● Task:
Keeping pictures out, repeat the lines of the listing below exactly, starting at its first line and finishing with the one that holds "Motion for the".

========================================================================

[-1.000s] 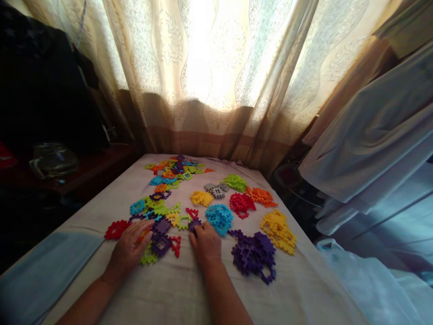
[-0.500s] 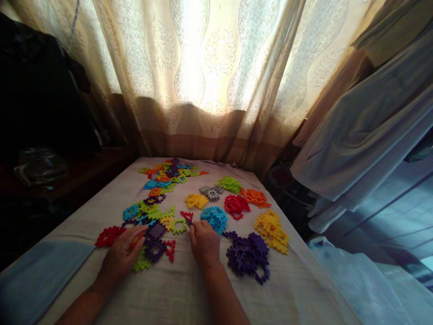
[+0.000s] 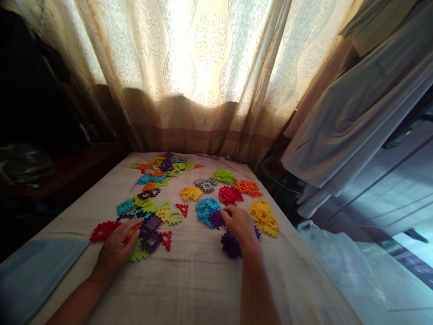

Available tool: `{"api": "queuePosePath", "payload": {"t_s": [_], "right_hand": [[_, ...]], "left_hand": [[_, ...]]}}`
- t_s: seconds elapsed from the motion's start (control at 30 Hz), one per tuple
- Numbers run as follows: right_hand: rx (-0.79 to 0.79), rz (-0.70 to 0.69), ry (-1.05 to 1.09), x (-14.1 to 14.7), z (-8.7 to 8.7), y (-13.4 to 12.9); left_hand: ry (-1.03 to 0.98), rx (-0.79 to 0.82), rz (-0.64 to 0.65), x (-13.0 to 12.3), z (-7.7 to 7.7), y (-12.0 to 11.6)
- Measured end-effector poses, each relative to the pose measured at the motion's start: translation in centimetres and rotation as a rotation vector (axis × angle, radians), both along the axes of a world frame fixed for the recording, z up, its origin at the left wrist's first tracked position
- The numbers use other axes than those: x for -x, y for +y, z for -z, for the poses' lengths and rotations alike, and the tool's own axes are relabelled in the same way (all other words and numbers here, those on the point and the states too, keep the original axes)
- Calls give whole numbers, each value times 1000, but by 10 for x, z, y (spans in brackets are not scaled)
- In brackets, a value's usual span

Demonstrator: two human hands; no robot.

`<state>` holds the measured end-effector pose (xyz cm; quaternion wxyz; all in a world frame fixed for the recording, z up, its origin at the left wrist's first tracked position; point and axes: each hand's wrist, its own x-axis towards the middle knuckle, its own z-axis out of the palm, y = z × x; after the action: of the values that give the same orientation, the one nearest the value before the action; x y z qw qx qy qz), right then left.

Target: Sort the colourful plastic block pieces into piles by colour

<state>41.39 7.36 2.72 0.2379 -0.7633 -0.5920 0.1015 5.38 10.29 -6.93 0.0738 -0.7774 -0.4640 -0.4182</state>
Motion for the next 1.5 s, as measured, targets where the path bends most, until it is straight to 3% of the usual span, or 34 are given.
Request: {"api": "queuePosePath", "payload": {"t_s": [0.1, 0.23, 0.37, 0.63, 0.87, 1.13, 1.27, 1.4, 1.5], "right_hand": [[73, 86, -72, -33, 5, -3], [144, 178, -113, -53, 19, -2], [193, 258, -147, -58, 24, -1], [217, 327, -182, -51, 15, -3], [144, 189, -182, -19, 3, 3], [127, -111, -171, 51, -3, 4], [25, -311, -116, 91, 10, 1], [-134, -575, -52, 132, 35, -6], [-168, -693, -90, 154, 52, -13]], "left_hand": [[-4, 19, -11, 1, 1, 0], [-22, 54, -29, 2, 2, 1], [-20, 57, -28, 2, 0, 1], [-7, 69, -31, 1, -4, -1], [-41, 91, -35, -1, -6, -3], [-107, 154, -69, -1, -4, -4], [-124, 179, -70, -2, -4, -4], [-121, 172, -53, -3, -7, -5], [-113, 174, -49, -3, -8, -5]]}}
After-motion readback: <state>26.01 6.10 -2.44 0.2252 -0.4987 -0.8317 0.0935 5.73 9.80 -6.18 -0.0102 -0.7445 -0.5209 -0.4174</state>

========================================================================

● Written answer:
[-1.000s] 
[-0.500s] 
[+0.000s] 

Available tool: `{"api": "queuePosePath", "payload": {"t_s": [_], "right_hand": [[_, ...]], "left_hand": [[_, ...]]}}`
- t_s: seconds elapsed from the motion's start (control at 30 Hz), one per tuple
- Numbers run as follows: right_hand: rx (-0.79 to 0.79), rz (-0.70 to 0.69), ry (-1.05 to 1.09), x (-14.1 to 14.7), z (-8.7 to 8.7), y (-13.4 to 12.9); left_hand: ry (-1.03 to 0.98), rx (-0.79 to 0.82), rz (-0.64 to 0.65), x (-13.0 to 12.3), z (-7.7 to 7.7), y (-12.0 to 11.6)
- Measured end-effector poses, each relative to the pose measured at the motion's start: translation in centimetres and rotation as a rotation vector (axis × angle, radians), both along the axes of a world frame fixed for the recording, z up, its origin at the left wrist's first tracked position
- The numbers use other axes than those: x for -x, y for +y, z for -z, for the poses' lengths and rotations alike, and the tool's own axes are relabelled in the same way (all other words and numbers here, those on the point and the states too, keep the original axes)
- Calls give whole numbers, each value times 1000, but by 10 for x, z, y (spans in brackets are not scaled)
- In brackets, a value's usual span

Demonstrator: two human hands; no robot.

`<state>` holds the measured end-effector pose (xyz cm; quaternion wxyz; all in a world frame fixed for the recording, z up, its origin at the left wrist's first tracked position; point and axes: each hand's wrist, its own x-axis towards the middle knuckle, its own z-axis out of the palm, y = z × x; after the action: of the values that give the same orientation, the one nearest the value before the action; x y z qw qx qy qz), right then left.

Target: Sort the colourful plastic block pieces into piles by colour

<state>41.39 7.36 2.72 0.2379 -0.7633 -0.5920 0.1015 5.38 10.29 -6.93 0.0738 -0.7774 -0.4640 -0.4182</state>
Motion for the next 1.5 s, as measured, targets where the path bends most, until it is straight to 3% of the usual span, or 34 are given.

The output contains the complete answer to the exercise.